OPERAZIONE “DECOUPLING”

Con l’invasione dell’Ucraina, i rapporti tra Unione Europea e Russia sono tornati indietro di decenni. Nonostante i tentennamenti iniziali, i paesi membri hanno reagito con compattezza avviando subito una drastica politica di “decoupling” al fine di ridurre la dipendenza dagli idrocarburi russi. Le sanzioni nel settore energetico sono state molto più impattanti rispetto a quelle varate nel 2014:

  1. divieto di esportazione in Russia di tecnologie per la raffinazione del petrolio;
  2. divieto di importazione di carbone (a partire da agosto 2022);
  3. divieto assoluto di acquisto, importazione o trasferimento di tutto il petrolio greggio trasportato via mare;
  4. divieto di assicurare e finanziare il trasporto di petrolio verso paesi terzi, in particolare attraverso rotte marittime (previsto un periodo di transizione di sei mesi).

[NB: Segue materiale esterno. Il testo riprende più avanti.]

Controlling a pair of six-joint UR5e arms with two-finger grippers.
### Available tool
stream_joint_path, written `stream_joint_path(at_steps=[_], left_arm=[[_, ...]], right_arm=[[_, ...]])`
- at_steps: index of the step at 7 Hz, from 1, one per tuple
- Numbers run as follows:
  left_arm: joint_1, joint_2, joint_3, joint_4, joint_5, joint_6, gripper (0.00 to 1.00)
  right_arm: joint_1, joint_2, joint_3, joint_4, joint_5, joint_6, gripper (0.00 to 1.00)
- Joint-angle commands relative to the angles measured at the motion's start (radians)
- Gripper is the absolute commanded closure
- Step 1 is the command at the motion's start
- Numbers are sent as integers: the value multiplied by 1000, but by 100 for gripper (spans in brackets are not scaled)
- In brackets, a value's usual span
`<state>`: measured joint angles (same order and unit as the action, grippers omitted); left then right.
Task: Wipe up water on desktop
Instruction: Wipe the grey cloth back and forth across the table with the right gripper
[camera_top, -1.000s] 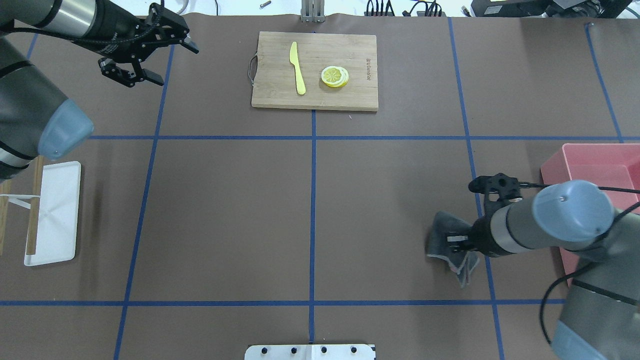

Il divieto di importazione di carbone colpisce un quarto dell’export globale di carbone russo, per un valore di otto miliardi di euro annui. Il divieto di importazione di petrolio prevede un’eccezione temporanea per le importazioni via oleodotti da parte dei paesi maggiormente dipendenti dalla Russia. Per la Bulgaria è stata prevista una deroga temporanea per l’importazione di petrolio via mare, mentre la Croazia potrà importare gasolio sottovuoto. Le sanzioni sul petrolio russo puntano a colpire complessivamente il 90% dell’import di petrolio russo nell’Ue. Sul fronte del gas, Bruxelles non ha ancora applicato alcuna sanzione, vista l’elevata dipendenza di paesi come Germania e Italia che già stanno facendo i conti con una riduzione unilaterale delle forniture da parte di Mosca e un aumento significativo dei prezzi

GAZPROM GUARDA VERSO ORIENTE

Da febbraio, Cina e India hanno acquistato carbone, petrolio e gas russi per 24 miliardi di dollari (rispettivamente 18,9 e 5,1 miliardi), facendo registrare ricavi aggiuntivi pari a 13 miliardi di dollari rispetto allo stesso periodo nel 2021. Rispetto a maggio 2021 gli acquisti cinesi di petrolio russo sono aumentati del 55%, portando la Russia a diventare il maggiore fornitore di petrolio per Pechino, superando l’Arabia Saudita. Anche l’India, a maggio, ha aumentato di circa trenta volte gli acquisti di petrolio rispetto allo stesso periodo del 2021. I due colossi asiatici hanno acquistato complessivamente circa 2,4 milioni di barili di greggio russo al giorno, con uno sconto del 30% rispetto al prezzo di mercato. Discorso analogo sul fronte del gas, dove le forniture in Europa attraverso il Nord Stream 1 sono state tagliate del 60%. La strategia di Gazprom consisterebbe nel compensare nel breve periodo i minori volumi di gas esportati nel vecchio continente con i prezzi più alti pagati dagli acquirenti asiatici che, tuttavia, acquistano a prezzo scontato e possono effettuare le transazioni con la propria valuta. Il gasdotto “Power of Siberia” porta gas russo in Cina per 10 miliardi di metri cubi all’anno e Mosca vorrebbe portare i volumi a 50 miliardi attraverso la costruzione del “Power of Siberia 2”. Nei primi sei mesi del 2022, le forniture di gas alla Cina sono aumentate del 63,4%, nonostante un calo del 30% dell’export e una riduzione della domanda globale di 24 miliardi di metri cubi.

UNA STRATEGIA RISCHIOSA

Dunque, la Russia è pronta a consolidare l’interdipendenza energetica in Asia, ma non mancano i dubbi sulla sostenibilità nel lungo periodo di tale strategia: Cina e India già soddisfano, infatti, parte del proprio fabbisogno energetico attingendo da altri fornitori in Medio Oriente; in secondo luogo, saranno necessari anni per ampliare la capacità delle condotte; infine, la partnership tra Cina e Russia vede Mosca giocare la parte dell’alleato debole, esponendola ad una forte dipendenza dalla domanda di gas naturale cinese. Per la Russia si prospetta il rischio di un futuro da serbatoio a prezzi scontati del Dragone.